Lunedì 23 Dicembre 2024
CESARE DE CARLO
Esteri

Biden tende la mano a Xi, prime intese tra potenze su clima e tecnologia: "Dobbiamo cooperare"

Sorrisi e gesti di distensione tra i due leader, poi quattro ore di faccia a faccia. "Il mondo è grande, bisogna gestire responsabilmente la competizione"

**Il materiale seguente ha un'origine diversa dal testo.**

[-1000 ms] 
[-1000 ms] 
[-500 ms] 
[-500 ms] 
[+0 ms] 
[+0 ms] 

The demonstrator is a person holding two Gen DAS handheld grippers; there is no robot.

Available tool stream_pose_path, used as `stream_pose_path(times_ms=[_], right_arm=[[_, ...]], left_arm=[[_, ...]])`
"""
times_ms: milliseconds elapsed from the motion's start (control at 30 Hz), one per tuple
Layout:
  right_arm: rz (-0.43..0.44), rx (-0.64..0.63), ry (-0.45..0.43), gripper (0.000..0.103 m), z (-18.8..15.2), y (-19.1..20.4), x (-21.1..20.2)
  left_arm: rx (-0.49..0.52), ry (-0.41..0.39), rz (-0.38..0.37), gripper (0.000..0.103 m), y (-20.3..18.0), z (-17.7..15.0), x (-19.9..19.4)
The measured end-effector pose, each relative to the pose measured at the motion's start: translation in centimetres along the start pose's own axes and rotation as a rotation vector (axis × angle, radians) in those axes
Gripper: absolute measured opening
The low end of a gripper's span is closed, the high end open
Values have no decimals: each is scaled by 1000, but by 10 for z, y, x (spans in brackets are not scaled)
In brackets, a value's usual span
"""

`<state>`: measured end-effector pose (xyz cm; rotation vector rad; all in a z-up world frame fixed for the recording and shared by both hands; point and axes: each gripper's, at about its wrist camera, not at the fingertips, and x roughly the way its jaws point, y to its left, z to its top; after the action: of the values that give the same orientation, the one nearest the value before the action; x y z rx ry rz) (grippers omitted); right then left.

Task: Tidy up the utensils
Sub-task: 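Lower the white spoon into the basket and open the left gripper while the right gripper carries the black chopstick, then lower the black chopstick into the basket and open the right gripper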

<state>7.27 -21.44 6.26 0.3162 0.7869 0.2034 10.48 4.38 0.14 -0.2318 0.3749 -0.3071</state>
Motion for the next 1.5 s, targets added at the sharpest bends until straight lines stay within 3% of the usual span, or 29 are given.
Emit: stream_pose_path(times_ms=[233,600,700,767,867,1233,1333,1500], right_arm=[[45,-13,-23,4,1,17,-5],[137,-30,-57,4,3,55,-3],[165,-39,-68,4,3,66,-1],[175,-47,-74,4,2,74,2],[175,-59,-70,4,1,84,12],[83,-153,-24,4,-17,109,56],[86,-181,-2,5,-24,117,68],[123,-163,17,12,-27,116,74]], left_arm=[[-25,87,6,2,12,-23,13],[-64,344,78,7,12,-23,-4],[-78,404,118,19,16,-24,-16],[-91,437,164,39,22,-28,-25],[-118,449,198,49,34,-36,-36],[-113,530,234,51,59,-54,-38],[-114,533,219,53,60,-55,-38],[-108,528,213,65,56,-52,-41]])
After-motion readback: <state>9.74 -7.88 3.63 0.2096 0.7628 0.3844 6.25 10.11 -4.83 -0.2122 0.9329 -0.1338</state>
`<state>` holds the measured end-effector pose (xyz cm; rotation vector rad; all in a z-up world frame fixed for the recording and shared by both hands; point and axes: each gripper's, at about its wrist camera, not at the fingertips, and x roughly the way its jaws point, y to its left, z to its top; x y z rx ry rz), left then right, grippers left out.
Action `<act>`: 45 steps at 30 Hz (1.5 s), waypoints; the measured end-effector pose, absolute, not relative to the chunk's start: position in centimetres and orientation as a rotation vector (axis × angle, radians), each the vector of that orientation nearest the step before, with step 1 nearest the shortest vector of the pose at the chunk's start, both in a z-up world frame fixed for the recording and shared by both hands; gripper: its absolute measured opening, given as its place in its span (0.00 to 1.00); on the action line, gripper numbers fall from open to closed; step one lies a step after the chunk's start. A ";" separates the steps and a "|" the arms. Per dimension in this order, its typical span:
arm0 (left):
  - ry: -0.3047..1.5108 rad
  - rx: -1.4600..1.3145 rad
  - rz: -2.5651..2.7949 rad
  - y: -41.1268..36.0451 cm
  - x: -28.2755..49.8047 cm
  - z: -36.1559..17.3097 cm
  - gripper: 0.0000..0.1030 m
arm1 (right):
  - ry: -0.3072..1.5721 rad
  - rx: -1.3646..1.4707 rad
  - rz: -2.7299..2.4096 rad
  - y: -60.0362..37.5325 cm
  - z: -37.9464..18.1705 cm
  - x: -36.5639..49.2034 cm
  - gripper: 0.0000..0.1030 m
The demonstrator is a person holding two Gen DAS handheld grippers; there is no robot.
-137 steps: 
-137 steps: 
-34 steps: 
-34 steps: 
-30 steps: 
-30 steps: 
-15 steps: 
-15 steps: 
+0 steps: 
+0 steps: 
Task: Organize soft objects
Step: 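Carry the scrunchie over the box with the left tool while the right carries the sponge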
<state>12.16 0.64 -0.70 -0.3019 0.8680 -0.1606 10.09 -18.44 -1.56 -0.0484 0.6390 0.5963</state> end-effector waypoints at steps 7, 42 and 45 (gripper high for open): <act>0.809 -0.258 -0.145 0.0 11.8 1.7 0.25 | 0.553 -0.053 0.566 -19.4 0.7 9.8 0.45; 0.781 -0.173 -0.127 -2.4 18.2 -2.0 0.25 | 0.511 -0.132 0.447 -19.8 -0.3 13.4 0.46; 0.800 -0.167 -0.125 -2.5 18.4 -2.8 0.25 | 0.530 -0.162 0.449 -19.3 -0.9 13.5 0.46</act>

Una volta i summit fra le superpotenze vedevano da una parte gli Usa e dall’altra l’Urss. Poi l’Unione Sovietica si suicidò. E al suo posto subentrò la Cina anch’essa comunista, ma assurta a potenza globale proprio per avere rinnegato i dogmi economici del marxleninismo. Ieri i due presidenti Joe Biden e Xi Jinping si sono rivisti in una San Francisco ripulita delle tendopoli. E su un punto hanno convenuto: le due nazioni hanno responsabilità mondiali e dunque è opportuno – come ha detto l’americano – che si vedano "faccia a faccia per evitare false percezioni e false comunicazioni". Le une e le altre – ha replicato il cinese – sono pericolose perchè "da noi dipende lo stato delle relazioni internazionali". Dunque bipolarismo geopolitico nella visione di Xi.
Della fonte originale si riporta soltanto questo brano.